The KCNK3 gene in our bodies encodes TASK-1, a potassium (K+) ion channel involved in respiratory control, but the link between this gene and sleep apnea is not fully understood. In their study, the Tucker Group describes a new developmental disorder in children with associated sleep apnea which is called developmental delay with sleep apnea, or DDSA. This disorder is caused by rare new functional mutations in KCNK3. The mutations cluster around the 'X-gate', a gating motif that controls channel opening, and produce overactive channels that no longer respond to inhibition by G-protein-coupled receptor pathways. However, despite their defective X-gating, these mutant channels can still be inhibited by a range of known TASK channel inhibitors including some drugs that are in clinical trials for the treatment of sleep apnea.

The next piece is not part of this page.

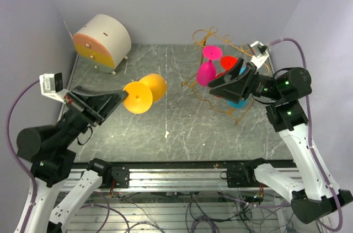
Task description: Take the wine glass off the wine glass rack
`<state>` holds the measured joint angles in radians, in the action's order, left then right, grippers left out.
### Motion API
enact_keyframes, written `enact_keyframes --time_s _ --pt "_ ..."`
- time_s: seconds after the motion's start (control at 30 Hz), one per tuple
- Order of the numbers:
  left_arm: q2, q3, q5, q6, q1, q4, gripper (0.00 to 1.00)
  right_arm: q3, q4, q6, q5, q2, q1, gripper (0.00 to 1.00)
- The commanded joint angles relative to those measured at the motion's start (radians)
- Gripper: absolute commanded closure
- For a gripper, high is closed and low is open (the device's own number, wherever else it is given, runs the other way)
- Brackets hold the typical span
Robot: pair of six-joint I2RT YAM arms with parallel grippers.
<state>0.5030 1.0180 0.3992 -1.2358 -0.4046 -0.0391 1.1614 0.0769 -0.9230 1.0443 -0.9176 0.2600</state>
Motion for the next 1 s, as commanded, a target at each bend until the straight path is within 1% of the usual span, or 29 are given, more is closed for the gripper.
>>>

These findings identify possible therapeutic strategies to help treat these children affected by this disorder, while also highlighting an important new role for TASK-1 K+ channels and their link with sleep apnea.

This study has recently been published in Nature Genetics and we are also delighted to reportthat an £880K MRC grant has been awarded to Kavli INsD investigators Stephen Tucker and Simon Newstead to continue their work on the molecular mechanisms underlying this disorder. Congratulations!

Since April 2021, Oxford University's KAVLI Institute for Nanoscience Discovery is proudly serving as a hub for research groups from seven different departments spanning both the medical and physical sciences, including Professor Stephen Tucker's Group from the Department of Physics.